Orihuela Costa, 17 de julio de 2025 – En un gran éxito para la cooperación internacional de la aplicación de la ley, durante una operación cuidadosamente coordinada en Orihuela Costa, la Policía Nacional Española arrestó a Simone Bartiromo, una de las fugitivas más buscadas de Italia.
El arresto destaca la efectividad y la profesionalidad de las fuerzas de seguridad de España para mantener al público seguro y abordar el crimen organizado transnacional.
Se dice que Bartiromo, nacido en 1989, es el líder del clan Sorianello, una organización criminal vinculada a Camorra que opera desde el distrito de Traiano de Nápoles y se conectó a la poderosa Alianza de Secondigliano. Está acusado de liderar una importante operación de tráfico de drogas en toda Europa y enfrenta una sentencia de prisión de 24 años en Italia.

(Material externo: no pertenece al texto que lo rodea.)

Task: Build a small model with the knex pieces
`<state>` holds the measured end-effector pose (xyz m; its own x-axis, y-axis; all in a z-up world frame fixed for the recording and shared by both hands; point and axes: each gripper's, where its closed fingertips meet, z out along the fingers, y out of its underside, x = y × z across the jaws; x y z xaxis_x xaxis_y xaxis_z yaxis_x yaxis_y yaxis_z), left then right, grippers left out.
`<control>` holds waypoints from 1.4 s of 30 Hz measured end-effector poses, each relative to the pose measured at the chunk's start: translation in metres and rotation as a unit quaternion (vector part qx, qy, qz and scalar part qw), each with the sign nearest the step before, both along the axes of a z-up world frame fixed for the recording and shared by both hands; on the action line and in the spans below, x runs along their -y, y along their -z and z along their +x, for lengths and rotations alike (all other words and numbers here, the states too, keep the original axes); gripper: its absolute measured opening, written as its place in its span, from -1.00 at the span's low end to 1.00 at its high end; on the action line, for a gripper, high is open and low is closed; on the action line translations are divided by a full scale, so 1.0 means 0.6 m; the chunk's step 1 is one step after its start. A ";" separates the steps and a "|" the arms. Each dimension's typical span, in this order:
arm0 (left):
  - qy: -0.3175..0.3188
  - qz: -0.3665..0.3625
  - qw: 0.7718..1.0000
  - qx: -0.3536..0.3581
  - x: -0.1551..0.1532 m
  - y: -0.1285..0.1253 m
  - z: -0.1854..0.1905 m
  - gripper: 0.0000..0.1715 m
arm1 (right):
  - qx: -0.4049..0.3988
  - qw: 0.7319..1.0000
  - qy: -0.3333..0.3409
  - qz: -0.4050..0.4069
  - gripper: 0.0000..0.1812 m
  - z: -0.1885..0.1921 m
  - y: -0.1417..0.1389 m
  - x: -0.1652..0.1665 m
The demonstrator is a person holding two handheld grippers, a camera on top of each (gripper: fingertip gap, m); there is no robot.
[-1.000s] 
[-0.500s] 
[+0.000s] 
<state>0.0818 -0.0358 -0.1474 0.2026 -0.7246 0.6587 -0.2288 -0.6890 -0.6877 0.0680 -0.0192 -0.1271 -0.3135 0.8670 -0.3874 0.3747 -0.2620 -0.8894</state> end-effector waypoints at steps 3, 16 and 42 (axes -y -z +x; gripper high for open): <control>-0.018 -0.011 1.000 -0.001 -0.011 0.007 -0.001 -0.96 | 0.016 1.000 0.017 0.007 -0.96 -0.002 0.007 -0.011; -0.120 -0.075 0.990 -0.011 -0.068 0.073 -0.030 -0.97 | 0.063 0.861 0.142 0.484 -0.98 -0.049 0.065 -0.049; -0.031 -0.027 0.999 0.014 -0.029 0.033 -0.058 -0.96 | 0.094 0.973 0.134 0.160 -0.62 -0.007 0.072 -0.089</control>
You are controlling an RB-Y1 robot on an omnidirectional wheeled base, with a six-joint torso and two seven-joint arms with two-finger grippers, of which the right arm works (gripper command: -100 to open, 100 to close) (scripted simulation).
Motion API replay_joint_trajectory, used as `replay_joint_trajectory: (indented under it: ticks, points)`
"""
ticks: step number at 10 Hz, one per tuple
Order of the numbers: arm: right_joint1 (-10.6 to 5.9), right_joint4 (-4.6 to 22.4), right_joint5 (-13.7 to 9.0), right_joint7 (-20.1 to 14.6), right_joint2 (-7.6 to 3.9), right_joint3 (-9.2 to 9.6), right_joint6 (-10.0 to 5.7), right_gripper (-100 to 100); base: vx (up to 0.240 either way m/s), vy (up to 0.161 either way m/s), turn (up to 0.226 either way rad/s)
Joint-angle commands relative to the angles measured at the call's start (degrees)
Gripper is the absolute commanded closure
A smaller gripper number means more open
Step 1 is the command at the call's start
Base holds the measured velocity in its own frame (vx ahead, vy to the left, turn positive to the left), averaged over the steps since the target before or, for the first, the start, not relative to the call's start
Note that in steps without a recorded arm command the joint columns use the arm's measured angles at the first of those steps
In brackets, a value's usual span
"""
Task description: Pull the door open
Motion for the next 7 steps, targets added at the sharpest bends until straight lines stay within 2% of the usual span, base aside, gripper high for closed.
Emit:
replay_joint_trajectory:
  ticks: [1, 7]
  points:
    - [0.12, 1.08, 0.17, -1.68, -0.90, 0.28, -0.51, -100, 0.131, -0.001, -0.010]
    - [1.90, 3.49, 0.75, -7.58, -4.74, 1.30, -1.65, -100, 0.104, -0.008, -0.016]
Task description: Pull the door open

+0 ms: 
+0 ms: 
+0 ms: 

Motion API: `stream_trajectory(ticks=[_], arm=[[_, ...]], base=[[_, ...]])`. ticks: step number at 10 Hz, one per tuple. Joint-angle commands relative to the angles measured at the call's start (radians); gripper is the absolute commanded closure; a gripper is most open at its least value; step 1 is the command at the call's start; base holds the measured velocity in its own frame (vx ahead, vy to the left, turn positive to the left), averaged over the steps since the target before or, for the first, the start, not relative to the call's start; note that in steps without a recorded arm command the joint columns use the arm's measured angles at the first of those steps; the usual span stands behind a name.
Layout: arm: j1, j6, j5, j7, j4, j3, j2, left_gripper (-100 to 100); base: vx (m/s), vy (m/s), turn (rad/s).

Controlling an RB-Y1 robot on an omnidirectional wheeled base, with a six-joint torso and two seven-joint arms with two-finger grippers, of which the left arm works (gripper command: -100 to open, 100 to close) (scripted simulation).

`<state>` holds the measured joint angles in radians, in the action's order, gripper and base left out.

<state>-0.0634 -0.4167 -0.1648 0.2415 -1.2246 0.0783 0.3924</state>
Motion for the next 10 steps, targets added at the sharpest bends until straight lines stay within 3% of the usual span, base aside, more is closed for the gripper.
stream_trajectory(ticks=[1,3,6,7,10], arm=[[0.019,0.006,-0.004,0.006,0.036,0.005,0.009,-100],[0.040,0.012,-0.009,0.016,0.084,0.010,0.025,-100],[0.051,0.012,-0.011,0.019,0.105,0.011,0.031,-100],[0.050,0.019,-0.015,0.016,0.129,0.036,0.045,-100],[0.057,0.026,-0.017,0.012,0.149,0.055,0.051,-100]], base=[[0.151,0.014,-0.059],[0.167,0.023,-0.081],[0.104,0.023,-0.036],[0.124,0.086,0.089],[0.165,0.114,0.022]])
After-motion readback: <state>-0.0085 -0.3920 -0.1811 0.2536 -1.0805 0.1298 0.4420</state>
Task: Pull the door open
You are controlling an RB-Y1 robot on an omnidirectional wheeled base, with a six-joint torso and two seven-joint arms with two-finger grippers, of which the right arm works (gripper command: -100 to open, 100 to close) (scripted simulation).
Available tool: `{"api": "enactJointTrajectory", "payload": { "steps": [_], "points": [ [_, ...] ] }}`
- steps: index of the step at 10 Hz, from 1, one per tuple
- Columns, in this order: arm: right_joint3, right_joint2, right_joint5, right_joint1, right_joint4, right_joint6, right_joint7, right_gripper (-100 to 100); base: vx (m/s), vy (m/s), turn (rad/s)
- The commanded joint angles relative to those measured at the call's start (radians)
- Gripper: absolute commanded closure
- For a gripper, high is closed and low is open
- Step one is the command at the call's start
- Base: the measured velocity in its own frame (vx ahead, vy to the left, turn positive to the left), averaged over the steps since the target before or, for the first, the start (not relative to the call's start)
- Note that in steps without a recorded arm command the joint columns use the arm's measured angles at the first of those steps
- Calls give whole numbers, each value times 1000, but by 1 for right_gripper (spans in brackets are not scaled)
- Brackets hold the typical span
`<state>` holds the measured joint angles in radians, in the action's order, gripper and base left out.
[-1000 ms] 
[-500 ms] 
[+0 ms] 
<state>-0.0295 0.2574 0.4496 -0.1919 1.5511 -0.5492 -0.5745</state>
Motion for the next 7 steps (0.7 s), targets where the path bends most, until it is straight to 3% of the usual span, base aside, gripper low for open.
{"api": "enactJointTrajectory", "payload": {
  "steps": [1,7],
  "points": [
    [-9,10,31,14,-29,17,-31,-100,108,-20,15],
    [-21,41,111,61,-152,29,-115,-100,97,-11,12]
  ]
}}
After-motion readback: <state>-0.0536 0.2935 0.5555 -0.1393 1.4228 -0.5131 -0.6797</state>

El arresto es el resultado de una investigación compleja y altamente estratégica que abarcó durante 13 meses. La Policía Nacional de España, con unidades de Alicante, Madrid y Málaga, trabajó en estrecha colaboración con los carabinieri de Italia en Nápoles y las redes europeas de Fast (Fugitive Active Search Team). Esta coordinación ejemplar entre las fuerzas nacionales e internacionales condujo a la ubicación exitosa y la aprensión del fugitivo.
Bartiromo se había estado escondiendo en un complejo residencial en Orihuela Costa, donde continuó coordinando los envíos de drogas a través de una red de asociados en Málaga y Barcelona. Estos contactos fueron responsables de gestionar la logística del transporte y distribución de narcóticos en toda Europa.
Gracias a la diligente vigilancia y el intercambio de inteligencia entre Fast España y Fast Italia, las autoridades pudieron reducir su paradero. El miércoles por la tarde, los oficiales se mudaron y arrestaron a Bartiromo mientras salía de su residencia y se acercaba a un vehículo.
La operación subraya el papel vital de las fuerzas de seguridad de España en la protección de la sociedad de elementos criminales peligrosos. Sus incansables esfuerzos y dedicación no solo llevaron a la captura de un fugitivo de alto perfil, sino que también enviaron un fuerte mensaje de que España no servirá como un refugio seguro para los delincuentes internacionales.
Bartiromo, quien desempeñó un papel clave en el suministro de cocaína a grupos criminales en toda Europa, ahora enfrenta extradición a Italia, donde será responsable de sus crímenes. Su arresto marca una victoria significativa en la lucha contra el crimen organizado y refleja el compromiso continuo de las agencias de aplicación de la ley de España para salvaguardar la seguridad pública.